En tout cas, Ladji National n’a pas peur d’Ebola. Ne revient-il pas de Guinée, de Sierra Leone et du Libéria où il a publiquement serré des dizaines de mains ? S’il avait pu rencontrer cette vieille grand-mère et sa petite-fille malade qui ont récemment semé la panique à Bamako, il les aurait sans doute hébergés à Koulouba. Cette assurance face au virus, Ladji Bourama la doit à sa grande foi, aux bénédictions de son ami, le Chérif de Nioro, et, bien sûr, à sa grande connaissance du latin, du grec et du subjonctif. C’est vrai aussi que si quelqu’un doit être mis en quarantaine, ce n’est sûrement pas lui. D’ailleurs, qui se plaidrait d’être placé en quarantaine dans un palais présidentiel ? C’est l’assurance qu’au moins, l’intéressé aura la paix pendant quarante jours, n’est-ce pas ? Or quarante jours, ça compte dans un mandat présidentiel ! Demandez à Dioncounda Traoré: pour tenir quarante jours au pouvoir, il a dû passer  par une copieuse bastonnade ! Quant à Blaise Compaoré, même s’il s’était dit malade d’Ebola, il n’aurait pas obtenu diu peuple le bénéfice d’une quarantaine!

La peur d’Ebola ? Ce sont les Maliens ordinaires qui l’ont au ventre. Tenez ! L’autre jour, à Sotuba, en commune 1 de Bamako, un taximan est venu déposer sous un arbre un vieillard squelettique, accompagné d’un garçon de 14 ans. Les voisins ont vu, avec consternation, le vieillard se coucher, en tremblant de fièvre, sous l’arbre. Croyant que le vieux souffre d’Ebola, ils  appellent immédiatement la police. Un véhicule rempli d’agents en uniforme  se pointe et s’arrête à 50 mètres du vieux et du garçon. Une foule de badauds se joint à l’équipe de police. Un badaud suggère d’adresser, de loin, une question au garçon: sa réponse permettrait de savoir s’il parle en malinké (dialecte guinéen) ou en bambara (dialecte malien) et, donc, de savoir s’il est guinéen ou malien. Sitôt dit, sitôt fait. Quelqu’un hèle le garçon. Celui-ci, au lieu de répondre, se dirige à grands pas vers la foule. Panique générale ! Policiers et badauds prennent leurs jambes au cou, comme s’ils étaient pourchassés par Iyad Ag Ghali et le fantôme de Ben Laden. Et nul ne saura jamais plus si le vieillard et son jeune accompagnateur souffraient d’Ebola ou non !

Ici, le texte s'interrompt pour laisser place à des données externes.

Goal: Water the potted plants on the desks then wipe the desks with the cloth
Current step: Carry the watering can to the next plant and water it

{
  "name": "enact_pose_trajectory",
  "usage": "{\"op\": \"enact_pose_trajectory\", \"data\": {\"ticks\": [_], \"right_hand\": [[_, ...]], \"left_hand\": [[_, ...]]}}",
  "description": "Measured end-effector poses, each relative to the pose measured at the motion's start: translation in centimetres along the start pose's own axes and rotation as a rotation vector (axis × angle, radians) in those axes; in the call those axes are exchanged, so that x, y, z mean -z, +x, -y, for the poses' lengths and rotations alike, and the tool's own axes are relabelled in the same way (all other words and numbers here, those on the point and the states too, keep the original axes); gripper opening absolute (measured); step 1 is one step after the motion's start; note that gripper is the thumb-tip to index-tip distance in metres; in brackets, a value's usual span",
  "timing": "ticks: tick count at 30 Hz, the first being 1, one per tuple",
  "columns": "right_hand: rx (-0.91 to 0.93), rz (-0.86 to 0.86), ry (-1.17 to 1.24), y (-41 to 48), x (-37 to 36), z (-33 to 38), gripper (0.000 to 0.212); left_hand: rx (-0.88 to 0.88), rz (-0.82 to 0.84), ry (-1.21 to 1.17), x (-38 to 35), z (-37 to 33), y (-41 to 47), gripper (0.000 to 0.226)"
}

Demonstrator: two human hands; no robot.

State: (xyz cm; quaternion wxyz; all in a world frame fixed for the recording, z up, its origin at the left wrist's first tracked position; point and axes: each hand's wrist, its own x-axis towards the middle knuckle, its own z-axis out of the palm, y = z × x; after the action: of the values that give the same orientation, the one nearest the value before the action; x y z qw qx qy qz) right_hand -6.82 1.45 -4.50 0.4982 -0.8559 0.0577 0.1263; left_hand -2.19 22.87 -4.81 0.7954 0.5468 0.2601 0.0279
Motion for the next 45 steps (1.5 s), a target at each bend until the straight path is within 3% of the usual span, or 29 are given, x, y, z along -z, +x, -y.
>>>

Une autre anecdote a trait à l’enterrement d’un agent de santé. Ayant appris que l’agent souffrait d’Ebola, les autorités dépêchent une équipe de police cueillir et mettre en quarantaine la famille du défunt. Les policiers retrouvent la famille au cimetière; un imam faisait les dernières prières sur le corps déposé dans la tombe. Quand le saint homme apprend, de bouche à oreille, que le mort souffrait d’Ebola, il oublie prières et chapelet et s’écroule sur le dos !…

Enfin, dans une clinique privée de Bamako, trois infirmiers et un médecin ont reçu un malade en piteux état. On lui prend le pouls, on palpe sa gorge, on l’examine de tous côtés. Le médecin finit par lui demander: « Quelle douleur ressens-tu et à quel niveau ? ». Réponse du patient: « En fait, depuis que je suis revenu de Guinée, j’ai mal partout! ». A ces mots, médecin et infirmiers s’enfuient de la clinique, aussitôt imités par le groupe de patients assis dans la salle d’attente!

Bien entendu, les chambres de passe désemplissent à toute vitesse, les clients  craignant de mettre la nuque sur un oreiller infecté. Dans tout ça, nul ne répond à la question à mille francs guinéens: les billets de banque manipulés par un malade transmettent-ils Ebola ou non?